=== ABOUT THIS EXERCISE ===
Your job with the data below is to output exactly the lines from the one holding "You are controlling" down to the one holding "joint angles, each", both included, and no others.

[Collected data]
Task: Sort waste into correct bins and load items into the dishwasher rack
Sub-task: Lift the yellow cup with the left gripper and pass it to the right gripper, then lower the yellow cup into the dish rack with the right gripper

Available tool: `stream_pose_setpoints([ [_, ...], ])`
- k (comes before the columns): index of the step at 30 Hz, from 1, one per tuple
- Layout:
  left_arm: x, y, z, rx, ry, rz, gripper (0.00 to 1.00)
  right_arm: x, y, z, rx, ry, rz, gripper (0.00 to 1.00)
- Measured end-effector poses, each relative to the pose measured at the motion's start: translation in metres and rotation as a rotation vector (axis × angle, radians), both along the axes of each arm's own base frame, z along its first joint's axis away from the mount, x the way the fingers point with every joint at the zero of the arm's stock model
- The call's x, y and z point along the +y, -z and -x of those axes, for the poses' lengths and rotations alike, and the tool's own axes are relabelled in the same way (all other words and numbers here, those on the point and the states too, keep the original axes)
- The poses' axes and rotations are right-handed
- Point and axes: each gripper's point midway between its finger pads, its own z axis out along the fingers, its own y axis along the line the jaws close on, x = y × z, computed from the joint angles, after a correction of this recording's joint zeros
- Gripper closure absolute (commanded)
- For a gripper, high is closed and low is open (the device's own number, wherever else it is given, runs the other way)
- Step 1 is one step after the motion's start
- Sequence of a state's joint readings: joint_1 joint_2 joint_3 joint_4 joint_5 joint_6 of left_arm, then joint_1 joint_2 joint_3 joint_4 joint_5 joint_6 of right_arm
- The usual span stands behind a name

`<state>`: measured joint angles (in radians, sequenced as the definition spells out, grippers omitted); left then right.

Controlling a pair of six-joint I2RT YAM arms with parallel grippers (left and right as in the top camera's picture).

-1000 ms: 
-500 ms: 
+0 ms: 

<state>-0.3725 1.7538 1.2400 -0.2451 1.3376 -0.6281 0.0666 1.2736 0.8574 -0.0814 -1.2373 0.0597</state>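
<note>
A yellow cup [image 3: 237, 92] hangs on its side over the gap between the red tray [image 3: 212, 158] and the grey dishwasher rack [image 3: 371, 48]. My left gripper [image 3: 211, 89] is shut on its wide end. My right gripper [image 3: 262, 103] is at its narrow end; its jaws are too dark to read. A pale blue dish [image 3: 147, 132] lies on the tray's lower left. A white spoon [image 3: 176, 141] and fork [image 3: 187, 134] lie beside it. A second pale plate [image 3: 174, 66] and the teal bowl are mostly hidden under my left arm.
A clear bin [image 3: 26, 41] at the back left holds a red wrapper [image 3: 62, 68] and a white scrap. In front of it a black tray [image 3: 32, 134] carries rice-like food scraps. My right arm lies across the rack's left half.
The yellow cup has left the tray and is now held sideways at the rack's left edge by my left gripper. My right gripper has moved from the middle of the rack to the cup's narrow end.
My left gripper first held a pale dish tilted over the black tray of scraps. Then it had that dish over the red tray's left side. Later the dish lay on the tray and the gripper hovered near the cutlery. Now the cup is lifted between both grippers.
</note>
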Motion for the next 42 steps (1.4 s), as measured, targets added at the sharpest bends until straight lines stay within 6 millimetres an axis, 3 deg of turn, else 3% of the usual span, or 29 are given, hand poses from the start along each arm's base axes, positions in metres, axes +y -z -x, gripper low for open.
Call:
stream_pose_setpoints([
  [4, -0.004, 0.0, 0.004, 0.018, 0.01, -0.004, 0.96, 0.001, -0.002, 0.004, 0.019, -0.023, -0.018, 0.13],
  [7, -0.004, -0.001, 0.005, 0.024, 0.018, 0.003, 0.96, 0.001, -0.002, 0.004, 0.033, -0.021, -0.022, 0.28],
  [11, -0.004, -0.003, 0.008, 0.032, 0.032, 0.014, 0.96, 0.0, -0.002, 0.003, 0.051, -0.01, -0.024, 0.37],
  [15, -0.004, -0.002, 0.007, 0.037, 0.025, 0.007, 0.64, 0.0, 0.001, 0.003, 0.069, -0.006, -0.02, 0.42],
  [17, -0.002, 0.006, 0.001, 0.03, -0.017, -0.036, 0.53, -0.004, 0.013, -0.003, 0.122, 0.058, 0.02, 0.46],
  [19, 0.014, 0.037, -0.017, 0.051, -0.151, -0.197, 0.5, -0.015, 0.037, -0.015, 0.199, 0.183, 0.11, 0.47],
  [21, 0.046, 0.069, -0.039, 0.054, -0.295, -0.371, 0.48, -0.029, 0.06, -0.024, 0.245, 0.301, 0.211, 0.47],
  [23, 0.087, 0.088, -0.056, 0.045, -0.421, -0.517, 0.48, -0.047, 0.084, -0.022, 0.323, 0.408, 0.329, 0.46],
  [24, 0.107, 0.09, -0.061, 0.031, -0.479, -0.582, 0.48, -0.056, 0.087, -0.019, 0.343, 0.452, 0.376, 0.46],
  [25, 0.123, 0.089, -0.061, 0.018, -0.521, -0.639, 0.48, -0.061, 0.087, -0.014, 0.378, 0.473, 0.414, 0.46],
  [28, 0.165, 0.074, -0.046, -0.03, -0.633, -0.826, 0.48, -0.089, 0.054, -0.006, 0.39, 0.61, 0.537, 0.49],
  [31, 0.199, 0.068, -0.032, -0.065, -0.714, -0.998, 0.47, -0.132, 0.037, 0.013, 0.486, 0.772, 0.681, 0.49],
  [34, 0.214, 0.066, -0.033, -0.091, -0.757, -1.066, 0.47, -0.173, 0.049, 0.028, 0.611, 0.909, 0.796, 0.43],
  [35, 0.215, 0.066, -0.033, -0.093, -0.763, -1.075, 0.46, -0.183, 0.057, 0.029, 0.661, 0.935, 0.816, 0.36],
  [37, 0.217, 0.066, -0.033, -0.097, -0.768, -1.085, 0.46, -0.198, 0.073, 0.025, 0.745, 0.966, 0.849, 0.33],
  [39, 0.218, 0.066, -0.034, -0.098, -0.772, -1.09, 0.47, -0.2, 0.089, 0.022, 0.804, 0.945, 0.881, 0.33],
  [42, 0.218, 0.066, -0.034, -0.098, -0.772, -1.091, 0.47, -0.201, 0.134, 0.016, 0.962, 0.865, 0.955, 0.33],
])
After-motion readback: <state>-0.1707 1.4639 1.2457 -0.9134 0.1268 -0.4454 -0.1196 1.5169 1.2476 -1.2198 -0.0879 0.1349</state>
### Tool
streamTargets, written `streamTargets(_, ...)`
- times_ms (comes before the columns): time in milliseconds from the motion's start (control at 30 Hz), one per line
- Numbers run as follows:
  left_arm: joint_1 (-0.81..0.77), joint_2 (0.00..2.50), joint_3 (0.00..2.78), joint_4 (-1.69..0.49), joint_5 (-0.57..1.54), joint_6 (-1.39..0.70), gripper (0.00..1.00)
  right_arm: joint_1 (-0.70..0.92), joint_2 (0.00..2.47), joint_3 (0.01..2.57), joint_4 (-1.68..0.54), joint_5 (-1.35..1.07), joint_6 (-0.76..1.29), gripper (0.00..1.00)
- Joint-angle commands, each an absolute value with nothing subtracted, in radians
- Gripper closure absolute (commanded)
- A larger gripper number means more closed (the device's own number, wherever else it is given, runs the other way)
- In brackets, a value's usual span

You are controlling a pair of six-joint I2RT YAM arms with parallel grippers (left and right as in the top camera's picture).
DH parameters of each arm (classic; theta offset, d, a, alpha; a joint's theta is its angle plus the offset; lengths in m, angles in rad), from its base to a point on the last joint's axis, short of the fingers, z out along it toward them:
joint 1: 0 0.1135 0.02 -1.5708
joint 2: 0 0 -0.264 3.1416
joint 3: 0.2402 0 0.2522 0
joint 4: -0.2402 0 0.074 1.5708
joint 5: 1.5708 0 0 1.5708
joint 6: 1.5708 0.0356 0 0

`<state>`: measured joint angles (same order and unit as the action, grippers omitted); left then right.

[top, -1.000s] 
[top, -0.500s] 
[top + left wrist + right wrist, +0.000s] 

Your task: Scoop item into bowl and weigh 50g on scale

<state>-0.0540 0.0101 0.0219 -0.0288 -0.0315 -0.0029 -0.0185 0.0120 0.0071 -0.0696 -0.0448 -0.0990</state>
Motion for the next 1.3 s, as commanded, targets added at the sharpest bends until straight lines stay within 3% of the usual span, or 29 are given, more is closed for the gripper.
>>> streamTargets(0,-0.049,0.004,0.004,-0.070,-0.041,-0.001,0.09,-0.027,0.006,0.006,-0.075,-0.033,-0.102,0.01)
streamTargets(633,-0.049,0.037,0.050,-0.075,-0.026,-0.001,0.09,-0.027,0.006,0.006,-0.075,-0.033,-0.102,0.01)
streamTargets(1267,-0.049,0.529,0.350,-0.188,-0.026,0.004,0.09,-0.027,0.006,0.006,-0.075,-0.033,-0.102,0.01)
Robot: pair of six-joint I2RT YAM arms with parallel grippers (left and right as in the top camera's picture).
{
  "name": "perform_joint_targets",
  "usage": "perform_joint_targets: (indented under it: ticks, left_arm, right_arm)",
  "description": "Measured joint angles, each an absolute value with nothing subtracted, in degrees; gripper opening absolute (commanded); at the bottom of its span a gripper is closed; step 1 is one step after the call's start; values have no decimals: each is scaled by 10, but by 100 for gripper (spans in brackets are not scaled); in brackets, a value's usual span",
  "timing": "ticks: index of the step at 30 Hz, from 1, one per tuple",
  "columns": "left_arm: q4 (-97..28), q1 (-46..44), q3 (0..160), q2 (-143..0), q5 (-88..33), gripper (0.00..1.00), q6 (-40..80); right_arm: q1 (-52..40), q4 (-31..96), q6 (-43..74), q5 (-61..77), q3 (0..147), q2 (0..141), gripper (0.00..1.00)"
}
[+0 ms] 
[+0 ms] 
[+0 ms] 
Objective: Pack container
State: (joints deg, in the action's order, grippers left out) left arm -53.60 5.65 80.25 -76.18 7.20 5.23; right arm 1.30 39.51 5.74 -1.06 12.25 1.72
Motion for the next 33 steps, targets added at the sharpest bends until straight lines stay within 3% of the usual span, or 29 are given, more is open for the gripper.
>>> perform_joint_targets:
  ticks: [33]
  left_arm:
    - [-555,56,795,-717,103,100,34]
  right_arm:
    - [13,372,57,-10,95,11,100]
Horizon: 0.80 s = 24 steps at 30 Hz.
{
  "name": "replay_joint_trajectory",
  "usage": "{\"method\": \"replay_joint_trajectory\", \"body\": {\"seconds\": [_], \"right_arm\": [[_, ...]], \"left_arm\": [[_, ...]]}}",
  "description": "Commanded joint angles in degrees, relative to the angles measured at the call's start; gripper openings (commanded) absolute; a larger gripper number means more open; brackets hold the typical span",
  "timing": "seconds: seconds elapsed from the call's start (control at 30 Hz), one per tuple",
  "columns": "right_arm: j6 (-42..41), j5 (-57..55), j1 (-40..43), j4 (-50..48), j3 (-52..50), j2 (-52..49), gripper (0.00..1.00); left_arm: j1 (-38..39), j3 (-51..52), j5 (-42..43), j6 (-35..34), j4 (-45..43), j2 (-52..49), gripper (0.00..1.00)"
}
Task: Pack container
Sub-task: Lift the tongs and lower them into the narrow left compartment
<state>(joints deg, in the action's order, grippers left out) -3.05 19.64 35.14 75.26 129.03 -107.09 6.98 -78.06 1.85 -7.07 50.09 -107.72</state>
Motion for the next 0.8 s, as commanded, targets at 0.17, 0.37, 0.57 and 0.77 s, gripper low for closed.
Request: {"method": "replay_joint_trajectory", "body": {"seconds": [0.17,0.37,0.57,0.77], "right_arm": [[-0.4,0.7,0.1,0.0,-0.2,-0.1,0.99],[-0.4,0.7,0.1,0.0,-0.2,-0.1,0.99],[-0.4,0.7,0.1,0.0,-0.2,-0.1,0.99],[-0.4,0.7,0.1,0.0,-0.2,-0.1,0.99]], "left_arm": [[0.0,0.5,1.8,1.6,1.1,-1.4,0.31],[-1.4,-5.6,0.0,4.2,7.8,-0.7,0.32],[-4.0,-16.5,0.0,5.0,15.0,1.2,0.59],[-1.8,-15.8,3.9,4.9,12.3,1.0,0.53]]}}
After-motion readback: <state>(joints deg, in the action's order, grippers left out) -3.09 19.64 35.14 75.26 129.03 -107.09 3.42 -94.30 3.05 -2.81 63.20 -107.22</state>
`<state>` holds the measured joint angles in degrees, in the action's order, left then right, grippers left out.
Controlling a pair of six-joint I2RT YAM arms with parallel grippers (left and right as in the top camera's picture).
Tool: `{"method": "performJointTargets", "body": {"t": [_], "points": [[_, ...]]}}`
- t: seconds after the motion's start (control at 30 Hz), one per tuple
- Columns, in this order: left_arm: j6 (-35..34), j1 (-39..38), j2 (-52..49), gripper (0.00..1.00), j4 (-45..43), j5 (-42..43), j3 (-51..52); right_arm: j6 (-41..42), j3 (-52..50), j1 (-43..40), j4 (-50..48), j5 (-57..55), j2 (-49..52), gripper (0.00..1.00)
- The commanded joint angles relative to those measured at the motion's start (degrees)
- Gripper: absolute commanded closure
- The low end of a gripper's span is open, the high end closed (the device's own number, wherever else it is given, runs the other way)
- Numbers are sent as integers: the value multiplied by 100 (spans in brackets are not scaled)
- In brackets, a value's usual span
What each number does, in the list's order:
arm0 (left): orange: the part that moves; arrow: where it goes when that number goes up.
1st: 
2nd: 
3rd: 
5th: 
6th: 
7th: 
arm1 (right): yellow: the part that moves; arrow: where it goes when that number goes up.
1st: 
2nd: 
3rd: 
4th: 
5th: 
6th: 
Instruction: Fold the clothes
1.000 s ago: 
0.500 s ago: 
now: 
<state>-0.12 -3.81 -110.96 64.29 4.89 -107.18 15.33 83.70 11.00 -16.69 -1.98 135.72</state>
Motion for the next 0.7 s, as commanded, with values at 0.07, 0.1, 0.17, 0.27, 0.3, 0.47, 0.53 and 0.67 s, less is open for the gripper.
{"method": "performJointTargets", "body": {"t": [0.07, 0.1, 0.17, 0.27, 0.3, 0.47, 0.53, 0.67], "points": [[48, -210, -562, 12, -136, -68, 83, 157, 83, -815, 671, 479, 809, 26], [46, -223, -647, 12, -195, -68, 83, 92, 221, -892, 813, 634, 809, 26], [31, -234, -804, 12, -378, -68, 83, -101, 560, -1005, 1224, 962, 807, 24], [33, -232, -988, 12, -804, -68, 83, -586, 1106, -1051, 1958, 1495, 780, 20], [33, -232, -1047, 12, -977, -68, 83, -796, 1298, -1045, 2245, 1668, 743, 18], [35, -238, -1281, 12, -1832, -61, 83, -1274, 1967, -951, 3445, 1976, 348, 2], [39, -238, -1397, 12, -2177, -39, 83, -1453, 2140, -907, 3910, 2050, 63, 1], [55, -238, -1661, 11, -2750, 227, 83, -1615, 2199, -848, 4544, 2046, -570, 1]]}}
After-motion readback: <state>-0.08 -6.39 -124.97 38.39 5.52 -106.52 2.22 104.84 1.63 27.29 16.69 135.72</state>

=== WRITTEN SOLUTION ===
You are controlling a pair of six-joint I2RT YAM arms with parallel grippers (left and right as in the top camera's picture).
DH parameters of each arm (classic; theta offset, d, a, alpha; a joint's theta is its angle plus the offset; lengths in m, angles in rad), from its base to a point on the last joint's axis, short of the fingers, z out along it toward them:
joint 1: 0 0.1135 0.02 -1.5708
joint 2: 0 0 -0.264 3.1416
joint 3: 0.2402 0 0.2522 0
joint 4: -0.2402 0 0.074 1.5708
joint 5: 1.5708 0 0 1.5708
joint 6: 1.5708 0.0356 0 0

`<state>`: measured joint angles (same order and unit as the action, grippers omitted); left then right.

[top, -1.000s] 
[top, -0.500s] 
[top + left wrist + right wrist, +0.000s] 

Your task: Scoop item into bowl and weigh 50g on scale

<state>-0.0540 0.0101 0.0219 -0.0288 -0.0315 -0.0029 -0.0185 0.0120 0.0071 -0.0696 -0.0448 -0.0990</state>
Motion for the next 1.3 s, as commanded, targets added at the sharpest bends until straight lines stay within 3% of the usual span, or 29 are given, more is closed for the gripper.
>>> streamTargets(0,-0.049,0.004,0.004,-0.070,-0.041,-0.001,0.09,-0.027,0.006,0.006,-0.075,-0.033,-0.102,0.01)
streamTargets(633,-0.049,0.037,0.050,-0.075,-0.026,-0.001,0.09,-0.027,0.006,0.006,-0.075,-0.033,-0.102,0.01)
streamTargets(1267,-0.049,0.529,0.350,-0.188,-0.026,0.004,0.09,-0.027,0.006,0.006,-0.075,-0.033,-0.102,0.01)
Robot: pair of six-joint I2RT YAM arms with parallel grippers (left and right as in the top camera's picture).
{
  "name": "perform_joint_targets",
  "usage": "perform_joint_targets: (indented under it: ticks, left_arm, right_arm)",
  "description": "Measured joint angles, each an absolute value with nothing subtracted, in degrees; gripper opening absolute (commanded); at the bottom of its span a gripper is closed; step 1 is one step after the call's start; values have no decimals: each is scaled by 10, but by 100 for gripper (spans in brackets are not scaled); in brackets, a value's usual span",

No additional answer is needed here.